Records from a data source
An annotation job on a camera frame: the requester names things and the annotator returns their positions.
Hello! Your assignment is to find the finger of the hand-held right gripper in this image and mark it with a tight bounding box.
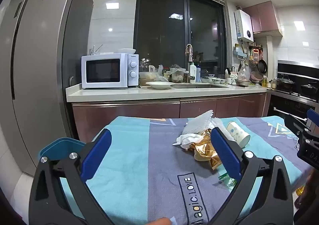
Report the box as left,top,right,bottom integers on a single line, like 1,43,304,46
284,114,315,141
306,109,319,129

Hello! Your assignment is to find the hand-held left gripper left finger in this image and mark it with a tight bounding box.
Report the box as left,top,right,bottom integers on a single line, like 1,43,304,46
29,129,115,225

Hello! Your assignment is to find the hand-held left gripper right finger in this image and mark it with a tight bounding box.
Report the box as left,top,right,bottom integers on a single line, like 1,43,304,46
211,127,296,225

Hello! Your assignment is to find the green candy wrapper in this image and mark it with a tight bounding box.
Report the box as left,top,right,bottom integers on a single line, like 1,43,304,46
218,172,237,192

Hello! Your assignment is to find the small white foam net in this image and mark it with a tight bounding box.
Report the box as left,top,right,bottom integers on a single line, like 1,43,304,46
211,118,228,139

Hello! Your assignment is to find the white tissue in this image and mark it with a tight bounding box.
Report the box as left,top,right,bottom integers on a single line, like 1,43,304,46
173,133,205,151

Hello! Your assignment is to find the blue plastic bin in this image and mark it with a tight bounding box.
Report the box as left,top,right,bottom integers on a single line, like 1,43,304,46
37,137,86,166

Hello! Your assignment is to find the large white foam net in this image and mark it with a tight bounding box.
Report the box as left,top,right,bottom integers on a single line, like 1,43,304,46
183,109,215,136

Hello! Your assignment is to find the person's right hand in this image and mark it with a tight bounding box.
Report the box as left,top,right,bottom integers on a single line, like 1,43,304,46
295,169,319,210

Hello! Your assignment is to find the person's left hand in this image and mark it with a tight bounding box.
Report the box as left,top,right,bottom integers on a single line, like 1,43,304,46
147,217,173,225

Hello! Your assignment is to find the gold foil wrapper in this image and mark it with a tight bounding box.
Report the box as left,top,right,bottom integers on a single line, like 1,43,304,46
188,129,222,171

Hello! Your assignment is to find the black built-in oven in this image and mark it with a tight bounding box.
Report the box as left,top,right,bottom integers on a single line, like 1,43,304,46
267,94,319,126

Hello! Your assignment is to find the patterned paper cup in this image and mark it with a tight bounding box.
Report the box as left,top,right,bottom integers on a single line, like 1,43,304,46
226,121,251,148

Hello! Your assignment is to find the black cooking pot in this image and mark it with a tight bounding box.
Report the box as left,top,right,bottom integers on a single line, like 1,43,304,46
277,78,296,92
300,83,319,96

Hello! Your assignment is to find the kitchen counter with pink cabinets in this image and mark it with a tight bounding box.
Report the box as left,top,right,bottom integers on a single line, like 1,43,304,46
66,82,270,143

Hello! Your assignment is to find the blue grey printed tablecloth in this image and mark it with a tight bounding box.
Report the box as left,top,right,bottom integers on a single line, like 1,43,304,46
60,116,303,225

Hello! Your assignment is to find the black range hood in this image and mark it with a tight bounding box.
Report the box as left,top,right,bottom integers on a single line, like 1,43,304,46
277,60,319,83

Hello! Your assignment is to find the black hanging frying pan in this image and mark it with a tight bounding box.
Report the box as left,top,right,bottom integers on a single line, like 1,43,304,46
257,59,268,74

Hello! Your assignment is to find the steel sink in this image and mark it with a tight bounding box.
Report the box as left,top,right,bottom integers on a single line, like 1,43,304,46
171,83,230,89

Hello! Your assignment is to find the white microwave oven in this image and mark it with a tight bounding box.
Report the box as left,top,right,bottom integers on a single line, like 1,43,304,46
81,53,139,89

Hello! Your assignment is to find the white cutlery holder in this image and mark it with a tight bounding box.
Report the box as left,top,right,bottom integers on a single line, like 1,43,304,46
225,66,237,78

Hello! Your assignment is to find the white soap bottle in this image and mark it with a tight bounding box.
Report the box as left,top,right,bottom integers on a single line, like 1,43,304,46
189,63,197,83

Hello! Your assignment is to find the plastic food container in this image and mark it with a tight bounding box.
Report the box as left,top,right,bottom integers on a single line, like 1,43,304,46
139,71,159,86

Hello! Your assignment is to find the white shallow bowl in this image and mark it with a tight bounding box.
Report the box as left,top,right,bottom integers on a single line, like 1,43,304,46
145,81,172,90

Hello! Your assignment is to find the bag of dried food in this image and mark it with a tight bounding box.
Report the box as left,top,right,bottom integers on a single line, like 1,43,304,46
169,64,188,83

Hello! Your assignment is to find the metal faucet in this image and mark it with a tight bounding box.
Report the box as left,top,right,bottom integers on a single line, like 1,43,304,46
184,44,196,83

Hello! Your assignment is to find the glass jar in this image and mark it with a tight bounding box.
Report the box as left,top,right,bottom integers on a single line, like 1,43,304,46
140,58,152,72

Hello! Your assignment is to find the clear plastic bag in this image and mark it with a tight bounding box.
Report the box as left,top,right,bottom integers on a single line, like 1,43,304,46
156,65,170,82

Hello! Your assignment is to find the grey refrigerator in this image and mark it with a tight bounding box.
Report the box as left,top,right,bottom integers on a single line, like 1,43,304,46
0,0,94,175

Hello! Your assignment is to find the white water heater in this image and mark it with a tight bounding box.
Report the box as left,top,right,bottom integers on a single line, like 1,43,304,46
234,10,254,42

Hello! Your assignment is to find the dark kitchen window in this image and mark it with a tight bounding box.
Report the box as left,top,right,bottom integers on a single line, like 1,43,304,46
135,0,228,83

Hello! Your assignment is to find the blue wall rack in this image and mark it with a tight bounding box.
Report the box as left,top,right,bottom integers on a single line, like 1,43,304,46
233,44,246,59

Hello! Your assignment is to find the pink wall cabinet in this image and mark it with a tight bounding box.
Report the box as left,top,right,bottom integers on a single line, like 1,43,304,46
242,1,283,38

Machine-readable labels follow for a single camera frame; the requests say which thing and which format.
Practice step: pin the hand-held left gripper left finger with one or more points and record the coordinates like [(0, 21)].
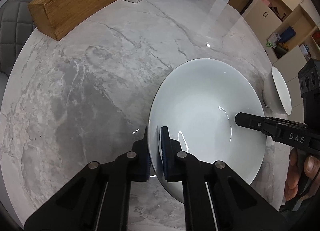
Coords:
[(142, 161)]

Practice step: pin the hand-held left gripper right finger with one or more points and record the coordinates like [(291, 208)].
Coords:
[(165, 153)]

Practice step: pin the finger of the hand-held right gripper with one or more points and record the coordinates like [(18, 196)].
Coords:
[(252, 122)]

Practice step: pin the small white bowl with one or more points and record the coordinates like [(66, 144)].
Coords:
[(281, 88)]

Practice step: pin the large white bowl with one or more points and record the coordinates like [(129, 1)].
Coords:
[(205, 111)]

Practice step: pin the person's right hand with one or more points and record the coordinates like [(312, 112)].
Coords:
[(290, 178)]

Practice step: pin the blue bag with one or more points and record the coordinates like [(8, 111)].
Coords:
[(287, 34)]

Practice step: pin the white shopping bag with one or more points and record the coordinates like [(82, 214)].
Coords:
[(271, 39)]

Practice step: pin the wooden tissue box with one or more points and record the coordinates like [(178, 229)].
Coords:
[(70, 6)]

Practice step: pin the grey quilted chair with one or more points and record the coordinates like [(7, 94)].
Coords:
[(12, 21)]

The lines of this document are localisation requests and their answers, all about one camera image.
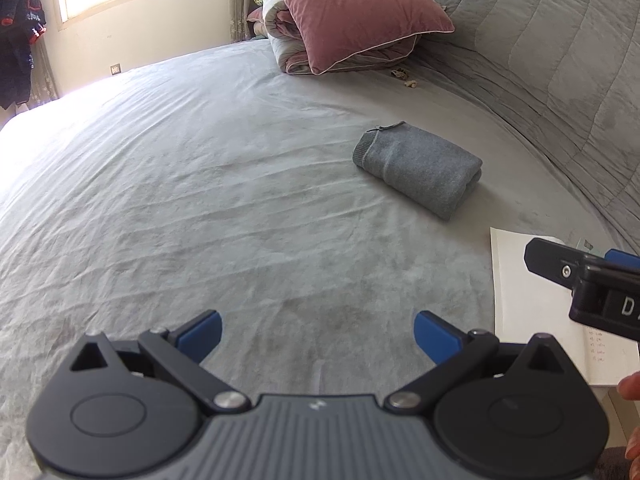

**Requirement:** An exact copy of every entry above is needed, minus the pictures.

**Written response:**
An annotation job on a camera frame: the requester names things and the annotator returns their positions.
Hello! Your assignment is to find the finger of the hand-held right gripper in this image and mark it with a tight bounding box.
Report the box as left,top,right,bottom integers on a single line, like 1,43,304,46
284,114,315,141
306,109,319,129

Hello! Your assignment is to find the hand-held left gripper left finger in this image and mark it with a tight bounding box.
Report the box as left,top,right,bottom integers on a single line, like 1,43,304,46
29,129,115,225

Hello! Your assignment is to find the hand-held left gripper right finger in this image and mark it with a tight bounding box.
Report the box as left,top,right,bottom integers on a single line, like 1,43,304,46
211,127,296,225

Hello! Your assignment is to find the green candy wrapper in this image and mark it with a tight bounding box.
Report the box as left,top,right,bottom integers on a single line, like 1,43,304,46
218,172,237,192

Hello! Your assignment is to find the small white foam net in this image and mark it with a tight bounding box.
Report the box as left,top,right,bottom integers on a single line, like 1,43,304,46
211,118,228,139

Hello! Your assignment is to find the white tissue in this image and mark it with a tight bounding box.
Report the box as left,top,right,bottom integers on a single line, like 1,43,304,46
173,133,205,151

Hello! Your assignment is to find the blue plastic bin in this image and mark it with a tight bounding box.
Report the box as left,top,right,bottom integers on a single line, like 1,43,304,46
37,137,86,166

Hello! Your assignment is to find the large white foam net in this image and mark it with a tight bounding box.
Report the box as left,top,right,bottom integers on a single line, like 1,43,304,46
183,109,215,136

Hello! Your assignment is to find the person's right hand in this image and mark it with a tight bounding box.
Report the box as left,top,right,bottom integers on a single line, like 1,43,304,46
295,169,319,210

Hello! Your assignment is to find the person's left hand in this image and mark it with a tight bounding box.
Report the box as left,top,right,bottom integers on a single line, like 1,43,304,46
147,217,173,225

Hello! Your assignment is to find the gold foil wrapper in this image and mark it with a tight bounding box.
Report the box as left,top,right,bottom integers on a single line, like 1,43,304,46
188,129,222,171

Hello! Your assignment is to find the black built-in oven in this image and mark it with a tight bounding box.
Report the box as left,top,right,bottom integers on a single line, like 1,43,304,46
267,94,319,126

Hello! Your assignment is to find the patterned paper cup in this image and mark it with a tight bounding box.
Report the box as left,top,right,bottom integers on a single line, like 1,43,304,46
226,121,251,148

Hello! Your assignment is to find the black cooking pot in this image and mark it with a tight bounding box.
Report the box as left,top,right,bottom integers on a single line, like 1,43,304,46
277,78,296,92
300,83,319,96

Hello! Your assignment is to find the kitchen counter with pink cabinets in this image and mark it with a tight bounding box.
Report the box as left,top,right,bottom integers on a single line, like 1,43,304,46
66,82,270,143

Hello! Your assignment is to find the blue grey printed tablecloth in this image and mark it with a tight bounding box.
Report the box as left,top,right,bottom integers on a single line, like 1,43,304,46
60,116,303,225

Hello! Your assignment is to find the black range hood in this image and mark it with a tight bounding box.
Report the box as left,top,right,bottom integers on a single line, like 1,43,304,46
277,60,319,83

Hello! Your assignment is to find the black hanging frying pan in this image and mark it with a tight bounding box.
Report the box as left,top,right,bottom integers on a single line, like 1,43,304,46
257,59,268,74

Hello! Your assignment is to find the steel sink in this image and mark it with a tight bounding box.
Report the box as left,top,right,bottom integers on a single line, like 1,43,304,46
171,83,230,89

Hello! Your assignment is to find the white microwave oven in this image and mark it with a tight bounding box.
Report the box as left,top,right,bottom integers on a single line, like 1,43,304,46
81,53,139,89

Hello! Your assignment is to find the white cutlery holder in this image and mark it with a tight bounding box.
Report the box as left,top,right,bottom integers on a single line, like 1,43,304,46
225,66,237,78

Hello! Your assignment is to find the white soap bottle in this image and mark it with a tight bounding box.
Report the box as left,top,right,bottom integers on a single line, like 1,43,304,46
189,63,197,83

Hello! Your assignment is to find the plastic food container in this image and mark it with a tight bounding box.
Report the box as left,top,right,bottom integers on a single line, like 1,43,304,46
139,71,159,86

Hello! Your assignment is to find the white shallow bowl in this image and mark it with a tight bounding box.
Report the box as left,top,right,bottom integers on a single line, like 1,43,304,46
145,81,172,90

Hello! Your assignment is to find the bag of dried food in this image and mark it with a tight bounding box.
Report the box as left,top,right,bottom integers on a single line, like 1,43,304,46
169,64,188,83

Hello! Your assignment is to find the metal faucet in this image and mark it with a tight bounding box.
Report the box as left,top,right,bottom integers on a single line, like 1,43,304,46
184,44,196,83

Hello! Your assignment is to find the glass jar in this image and mark it with a tight bounding box.
Report the box as left,top,right,bottom integers on a single line, like 1,43,304,46
140,58,152,72

Hello! Your assignment is to find the clear plastic bag in this image and mark it with a tight bounding box.
Report the box as left,top,right,bottom integers on a single line, like 1,43,304,46
156,65,170,82

Hello! Your assignment is to find the grey refrigerator in this image and mark it with a tight bounding box.
Report the box as left,top,right,bottom integers on a single line, like 1,43,304,46
0,0,94,175

Hello! Your assignment is to find the white water heater in this image and mark it with a tight bounding box.
Report the box as left,top,right,bottom integers on a single line, like 1,43,304,46
234,10,254,42

Hello! Your assignment is to find the dark kitchen window in this image and mark it with a tight bounding box.
Report the box as left,top,right,bottom integers on a single line, like 1,43,304,46
135,0,228,83

Hello! Your assignment is to find the blue wall rack in this image and mark it with a tight bounding box.
Report the box as left,top,right,bottom integers on a single line, like 1,43,304,46
233,44,246,59

Hello! Your assignment is to find the pink wall cabinet in this image and mark it with a tight bounding box.
Report the box as left,top,right,bottom integers on a single line, like 1,43,304,46
242,1,283,38

Machine-readable labels follow for a single camera frame; the requests say which thing and which format.
Practice step: pin the hand-held left gripper left finger with one or more points and record the coordinates like [(0, 21)].
Coords:
[(142, 161)]

Practice step: pin the hand-held left gripper right finger with one or more points and record the coordinates like [(291, 208)].
Coords:
[(165, 153)]

Practice step: pin the finger of the hand-held right gripper with one or more points and record the coordinates like [(18, 196)].
Coords:
[(252, 122)]

Practice step: pin the small white bowl with one or more points and record the coordinates like [(66, 144)].
Coords:
[(281, 88)]

Practice step: pin the large white bowl with one or more points and record the coordinates like [(129, 1)].
Coords:
[(205, 111)]

Practice step: pin the person's right hand with one or more points and record the coordinates like [(312, 112)].
Coords:
[(290, 178)]

Practice step: pin the blue bag with one or more points and record the coordinates like [(8, 111)].
Coords:
[(287, 34)]

Practice step: pin the white shopping bag with one or more points and record the coordinates like [(82, 214)].
Coords:
[(271, 39)]

Practice step: pin the wooden tissue box with one or more points and record the coordinates like [(178, 229)].
Coords:
[(70, 6)]

Practice step: pin the grey quilted chair with one or more points and record the coordinates like [(7, 94)].
Coords:
[(12, 21)]

The lines of this document are localisation requests and their answers, all about one camera image.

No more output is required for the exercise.